Requirement
In the entries that follow, the line with "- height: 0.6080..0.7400" opens the range and the line with "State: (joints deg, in" closes it; repeat that range exactly, both lines included.

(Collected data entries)
= Beginning of Section =

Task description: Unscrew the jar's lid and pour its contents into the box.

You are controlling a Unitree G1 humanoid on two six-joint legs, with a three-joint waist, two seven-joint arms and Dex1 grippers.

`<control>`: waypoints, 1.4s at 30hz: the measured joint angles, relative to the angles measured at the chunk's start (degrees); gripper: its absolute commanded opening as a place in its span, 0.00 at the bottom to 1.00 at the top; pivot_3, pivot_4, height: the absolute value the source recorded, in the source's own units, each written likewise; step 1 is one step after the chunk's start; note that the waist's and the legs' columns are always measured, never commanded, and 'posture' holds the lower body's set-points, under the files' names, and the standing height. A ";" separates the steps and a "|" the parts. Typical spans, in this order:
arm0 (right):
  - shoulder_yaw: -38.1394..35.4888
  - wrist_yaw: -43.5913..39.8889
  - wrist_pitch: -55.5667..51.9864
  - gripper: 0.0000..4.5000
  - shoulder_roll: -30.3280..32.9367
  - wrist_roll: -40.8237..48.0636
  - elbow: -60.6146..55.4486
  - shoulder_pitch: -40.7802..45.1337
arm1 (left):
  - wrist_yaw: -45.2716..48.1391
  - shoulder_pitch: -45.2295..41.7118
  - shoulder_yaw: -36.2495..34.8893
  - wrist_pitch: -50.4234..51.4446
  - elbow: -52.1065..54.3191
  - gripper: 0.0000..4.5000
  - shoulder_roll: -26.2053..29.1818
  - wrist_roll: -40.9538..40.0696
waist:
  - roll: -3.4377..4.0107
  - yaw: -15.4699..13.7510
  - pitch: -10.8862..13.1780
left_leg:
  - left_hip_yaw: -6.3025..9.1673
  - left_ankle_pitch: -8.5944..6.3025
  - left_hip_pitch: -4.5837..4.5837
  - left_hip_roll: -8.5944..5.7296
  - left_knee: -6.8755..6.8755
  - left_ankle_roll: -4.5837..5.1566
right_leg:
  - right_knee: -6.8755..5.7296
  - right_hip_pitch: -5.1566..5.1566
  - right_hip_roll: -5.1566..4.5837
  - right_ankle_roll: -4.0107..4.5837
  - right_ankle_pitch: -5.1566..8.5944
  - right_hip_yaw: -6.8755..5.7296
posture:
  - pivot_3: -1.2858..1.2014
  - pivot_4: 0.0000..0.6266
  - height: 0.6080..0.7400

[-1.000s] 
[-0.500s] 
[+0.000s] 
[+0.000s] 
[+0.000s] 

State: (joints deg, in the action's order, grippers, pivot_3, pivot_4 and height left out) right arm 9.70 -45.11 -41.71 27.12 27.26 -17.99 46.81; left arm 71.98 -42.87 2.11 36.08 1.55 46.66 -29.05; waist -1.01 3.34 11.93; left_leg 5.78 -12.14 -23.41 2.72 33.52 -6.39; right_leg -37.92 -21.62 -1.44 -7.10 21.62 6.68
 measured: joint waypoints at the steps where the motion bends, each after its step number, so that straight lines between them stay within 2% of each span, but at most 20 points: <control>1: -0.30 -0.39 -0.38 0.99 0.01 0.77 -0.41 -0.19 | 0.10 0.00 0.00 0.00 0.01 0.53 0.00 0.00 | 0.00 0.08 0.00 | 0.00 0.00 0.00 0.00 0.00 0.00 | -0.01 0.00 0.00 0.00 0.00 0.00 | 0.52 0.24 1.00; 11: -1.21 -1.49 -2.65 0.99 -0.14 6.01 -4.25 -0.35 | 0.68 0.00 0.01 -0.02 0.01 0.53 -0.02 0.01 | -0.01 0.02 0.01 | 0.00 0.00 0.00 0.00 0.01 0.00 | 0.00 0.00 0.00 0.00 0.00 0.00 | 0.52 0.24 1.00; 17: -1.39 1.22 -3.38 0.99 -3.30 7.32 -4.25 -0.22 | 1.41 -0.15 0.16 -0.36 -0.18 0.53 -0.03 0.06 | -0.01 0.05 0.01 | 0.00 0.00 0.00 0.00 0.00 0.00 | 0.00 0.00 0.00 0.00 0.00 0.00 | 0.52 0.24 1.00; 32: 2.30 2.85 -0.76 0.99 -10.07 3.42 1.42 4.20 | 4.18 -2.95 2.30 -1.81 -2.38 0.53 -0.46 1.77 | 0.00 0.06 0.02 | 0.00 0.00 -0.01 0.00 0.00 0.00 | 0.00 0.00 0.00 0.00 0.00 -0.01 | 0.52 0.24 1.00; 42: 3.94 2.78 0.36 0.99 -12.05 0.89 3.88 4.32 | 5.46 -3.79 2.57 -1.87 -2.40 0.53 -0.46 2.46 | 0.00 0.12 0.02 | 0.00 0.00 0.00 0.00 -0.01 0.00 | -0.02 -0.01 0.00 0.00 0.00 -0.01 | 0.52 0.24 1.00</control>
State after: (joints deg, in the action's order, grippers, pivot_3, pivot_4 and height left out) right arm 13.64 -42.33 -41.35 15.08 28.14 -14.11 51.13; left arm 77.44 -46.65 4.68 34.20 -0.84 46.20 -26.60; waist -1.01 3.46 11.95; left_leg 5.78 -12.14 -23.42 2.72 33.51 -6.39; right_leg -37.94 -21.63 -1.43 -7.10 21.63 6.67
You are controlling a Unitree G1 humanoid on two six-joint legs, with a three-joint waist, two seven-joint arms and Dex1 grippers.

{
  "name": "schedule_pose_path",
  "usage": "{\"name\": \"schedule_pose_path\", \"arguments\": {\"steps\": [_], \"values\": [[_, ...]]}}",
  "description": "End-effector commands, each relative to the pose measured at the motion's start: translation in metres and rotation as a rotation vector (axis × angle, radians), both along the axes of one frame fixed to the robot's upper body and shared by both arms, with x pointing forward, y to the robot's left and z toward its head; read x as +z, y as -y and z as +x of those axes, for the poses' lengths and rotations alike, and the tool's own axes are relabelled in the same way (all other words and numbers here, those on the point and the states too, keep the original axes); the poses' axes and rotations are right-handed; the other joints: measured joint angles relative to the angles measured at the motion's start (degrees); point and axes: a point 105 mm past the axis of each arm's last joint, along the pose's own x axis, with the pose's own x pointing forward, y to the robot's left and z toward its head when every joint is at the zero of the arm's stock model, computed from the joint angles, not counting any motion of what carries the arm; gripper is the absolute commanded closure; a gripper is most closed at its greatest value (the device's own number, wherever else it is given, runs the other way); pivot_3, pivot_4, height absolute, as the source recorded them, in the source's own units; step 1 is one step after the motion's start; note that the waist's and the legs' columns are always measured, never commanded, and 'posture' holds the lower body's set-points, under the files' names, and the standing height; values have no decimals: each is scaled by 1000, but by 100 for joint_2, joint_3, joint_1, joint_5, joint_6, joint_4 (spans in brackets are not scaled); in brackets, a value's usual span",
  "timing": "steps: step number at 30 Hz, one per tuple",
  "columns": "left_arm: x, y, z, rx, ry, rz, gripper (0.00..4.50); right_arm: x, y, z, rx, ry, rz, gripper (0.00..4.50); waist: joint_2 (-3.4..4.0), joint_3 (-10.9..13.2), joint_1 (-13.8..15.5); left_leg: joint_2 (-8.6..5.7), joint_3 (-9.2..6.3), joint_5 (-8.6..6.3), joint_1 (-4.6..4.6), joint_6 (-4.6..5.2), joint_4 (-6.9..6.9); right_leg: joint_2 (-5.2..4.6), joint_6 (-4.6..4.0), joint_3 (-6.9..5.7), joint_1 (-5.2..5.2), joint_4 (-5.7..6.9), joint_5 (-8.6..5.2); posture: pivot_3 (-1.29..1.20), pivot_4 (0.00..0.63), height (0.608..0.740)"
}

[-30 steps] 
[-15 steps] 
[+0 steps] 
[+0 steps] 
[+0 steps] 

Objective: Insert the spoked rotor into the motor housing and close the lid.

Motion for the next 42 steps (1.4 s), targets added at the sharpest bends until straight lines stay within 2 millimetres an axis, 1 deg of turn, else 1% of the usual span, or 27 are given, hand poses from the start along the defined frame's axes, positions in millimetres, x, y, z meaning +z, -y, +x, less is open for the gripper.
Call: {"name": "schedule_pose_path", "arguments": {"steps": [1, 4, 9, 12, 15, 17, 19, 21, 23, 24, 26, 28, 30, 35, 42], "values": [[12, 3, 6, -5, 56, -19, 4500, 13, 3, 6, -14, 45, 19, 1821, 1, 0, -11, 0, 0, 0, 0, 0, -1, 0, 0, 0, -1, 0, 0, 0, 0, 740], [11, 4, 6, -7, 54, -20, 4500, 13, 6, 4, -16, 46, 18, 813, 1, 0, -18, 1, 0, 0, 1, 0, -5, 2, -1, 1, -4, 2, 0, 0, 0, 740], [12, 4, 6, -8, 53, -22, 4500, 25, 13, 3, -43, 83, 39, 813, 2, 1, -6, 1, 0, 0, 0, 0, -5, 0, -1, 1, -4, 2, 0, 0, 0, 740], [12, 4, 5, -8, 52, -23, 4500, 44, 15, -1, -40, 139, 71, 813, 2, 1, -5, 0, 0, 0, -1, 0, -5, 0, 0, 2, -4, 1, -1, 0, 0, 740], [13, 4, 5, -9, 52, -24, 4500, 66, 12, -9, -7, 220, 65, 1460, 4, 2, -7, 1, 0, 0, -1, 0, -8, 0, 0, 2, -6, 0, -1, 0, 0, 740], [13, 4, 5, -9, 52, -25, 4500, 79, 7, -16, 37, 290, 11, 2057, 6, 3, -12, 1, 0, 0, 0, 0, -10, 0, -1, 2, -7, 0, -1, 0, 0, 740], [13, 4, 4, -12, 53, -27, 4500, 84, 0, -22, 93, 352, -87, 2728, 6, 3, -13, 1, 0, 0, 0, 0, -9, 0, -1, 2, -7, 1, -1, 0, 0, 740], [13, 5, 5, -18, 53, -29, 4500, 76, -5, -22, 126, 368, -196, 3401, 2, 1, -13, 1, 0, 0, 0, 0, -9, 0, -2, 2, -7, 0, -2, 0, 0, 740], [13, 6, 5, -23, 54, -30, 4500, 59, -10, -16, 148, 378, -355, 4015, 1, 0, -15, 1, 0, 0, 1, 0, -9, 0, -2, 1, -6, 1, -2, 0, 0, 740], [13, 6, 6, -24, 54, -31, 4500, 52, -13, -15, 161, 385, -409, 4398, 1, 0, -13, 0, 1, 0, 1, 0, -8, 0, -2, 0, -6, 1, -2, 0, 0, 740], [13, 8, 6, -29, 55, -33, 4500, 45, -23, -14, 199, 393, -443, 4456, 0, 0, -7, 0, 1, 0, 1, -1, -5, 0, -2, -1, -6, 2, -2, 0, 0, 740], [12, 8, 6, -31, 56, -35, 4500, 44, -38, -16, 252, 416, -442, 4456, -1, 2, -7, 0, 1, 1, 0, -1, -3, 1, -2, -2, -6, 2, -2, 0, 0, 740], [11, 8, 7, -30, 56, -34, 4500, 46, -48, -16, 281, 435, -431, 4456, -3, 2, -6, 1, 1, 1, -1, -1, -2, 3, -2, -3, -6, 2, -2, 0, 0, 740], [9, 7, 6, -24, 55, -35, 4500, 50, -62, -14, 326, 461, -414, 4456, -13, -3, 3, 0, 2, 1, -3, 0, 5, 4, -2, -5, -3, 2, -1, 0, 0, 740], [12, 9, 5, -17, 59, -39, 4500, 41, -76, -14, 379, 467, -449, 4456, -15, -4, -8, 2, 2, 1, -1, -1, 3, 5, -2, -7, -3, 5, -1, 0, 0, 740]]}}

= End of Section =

Result
  - height: 0.6080..0.7400

[-1.000s] 
[-0.500s] 
[+0.000s] 
[+0.000s] 
[+0.000s] 

State: (joints deg, in the action's order, grippers, pivot_3, pivot_4 and height left out) right arm 9.70 -45.11 -41.71 27.12 27.26 -17.99 46.81; left arm 71.98 -42.87 2.11 36.08 1.55 46.66 -29.05; waist -1.01 3.34 11.93; left_leg 5.78 -12.14 -23.41 2.72 33.52 -6.39; right_leg -37.92 -21.62 -1.44 -7.10 21.62 6.68

The exercise requires no additional answer.